As I fix a light breakfast before going to work, I hear a lone bird outside the kitchen window: cooing. Groaning repeatedly. Insistently. Pausing for breath and then continuing . . . and I say to myself: ‘that sounds like a dove’. (What’s the difference between a dove and a pigeon, anyway?) For my purposes, in this case I’d prefer to think it’s a dove out there.

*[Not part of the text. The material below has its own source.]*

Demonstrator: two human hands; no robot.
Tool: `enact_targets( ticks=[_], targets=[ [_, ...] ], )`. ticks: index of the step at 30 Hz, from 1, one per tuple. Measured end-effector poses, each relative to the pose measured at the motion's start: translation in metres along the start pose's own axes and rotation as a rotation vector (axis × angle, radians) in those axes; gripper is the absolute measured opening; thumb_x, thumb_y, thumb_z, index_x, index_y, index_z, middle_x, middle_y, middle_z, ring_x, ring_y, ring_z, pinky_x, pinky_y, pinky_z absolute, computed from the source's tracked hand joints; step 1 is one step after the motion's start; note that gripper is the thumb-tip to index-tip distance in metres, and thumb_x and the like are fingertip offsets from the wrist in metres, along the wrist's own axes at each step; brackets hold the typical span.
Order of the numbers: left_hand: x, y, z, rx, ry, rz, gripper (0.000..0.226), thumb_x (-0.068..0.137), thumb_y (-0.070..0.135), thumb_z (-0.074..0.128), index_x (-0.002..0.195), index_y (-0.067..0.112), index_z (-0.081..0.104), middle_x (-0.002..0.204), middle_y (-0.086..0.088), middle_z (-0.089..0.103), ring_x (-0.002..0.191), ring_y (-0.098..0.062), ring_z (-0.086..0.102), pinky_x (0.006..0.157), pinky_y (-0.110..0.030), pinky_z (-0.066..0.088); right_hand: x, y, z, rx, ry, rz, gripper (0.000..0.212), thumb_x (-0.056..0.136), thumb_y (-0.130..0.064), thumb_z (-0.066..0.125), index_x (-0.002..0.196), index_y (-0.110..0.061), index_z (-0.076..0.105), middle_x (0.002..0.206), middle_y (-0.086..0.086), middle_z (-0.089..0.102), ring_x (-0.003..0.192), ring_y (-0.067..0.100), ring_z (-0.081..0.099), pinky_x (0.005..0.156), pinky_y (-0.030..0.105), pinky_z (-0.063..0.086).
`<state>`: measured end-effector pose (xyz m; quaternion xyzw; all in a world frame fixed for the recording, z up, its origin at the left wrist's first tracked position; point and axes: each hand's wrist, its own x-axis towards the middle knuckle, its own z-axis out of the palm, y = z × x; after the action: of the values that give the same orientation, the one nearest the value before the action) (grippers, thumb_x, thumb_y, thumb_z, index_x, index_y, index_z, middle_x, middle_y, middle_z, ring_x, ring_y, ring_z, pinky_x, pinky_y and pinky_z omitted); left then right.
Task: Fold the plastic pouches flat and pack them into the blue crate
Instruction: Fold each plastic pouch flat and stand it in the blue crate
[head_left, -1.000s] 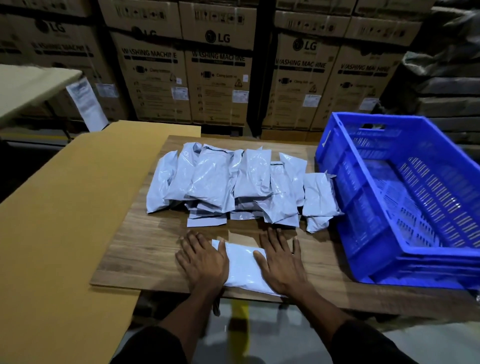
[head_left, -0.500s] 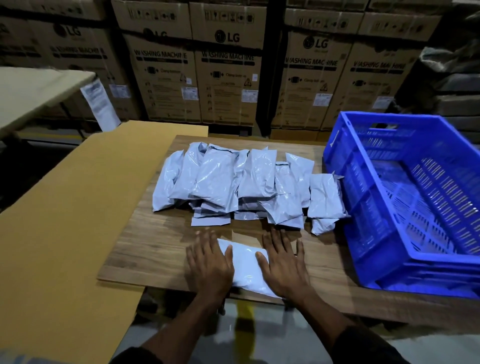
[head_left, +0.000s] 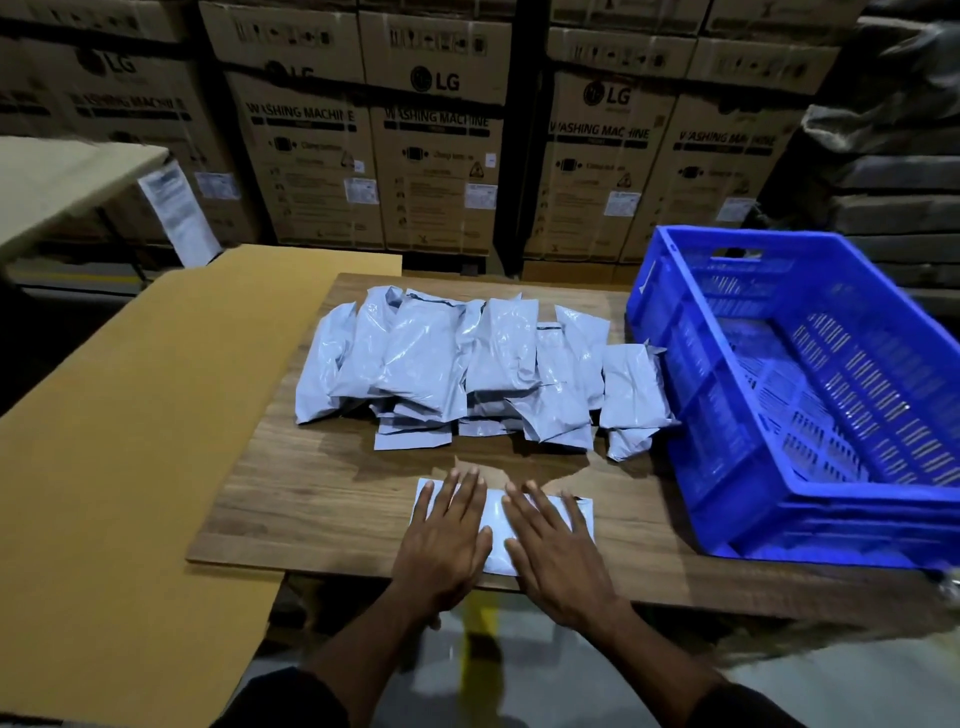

As I hear it ‘groaning’ I think of the words of St. Paul:
“So too the [Holy] Spirit comes to our aid and bears us up in our weakness; for we do not know what prayer to offer nor how to offer it worthily as we ought, but the Spirit Himself goes to meet our supplication and pleads in our behalf with unspeakable yearnings and groanings too deep for utterance. And He Who searches the hearts of men knows what is in the mind of the [Holy] Spirit [what His intent is], because the Spirit intercedes and pleads [before God] in behalf of the saints according to and in harmony with God’s will. [Ps. 139:1, 2]”
Rom. 8:26-27
Amplified Bible
(Interrupted to go to work.)
Dearest Lord,
You who are closer to me than marrow and bone: You who have become one with my psyche – are part of my very existence, my being alive: it is not strange to hear that Your Spirit groans out my yearnings and heartaches on my behalf, because there are no words for them. They are “too deep for utterance”.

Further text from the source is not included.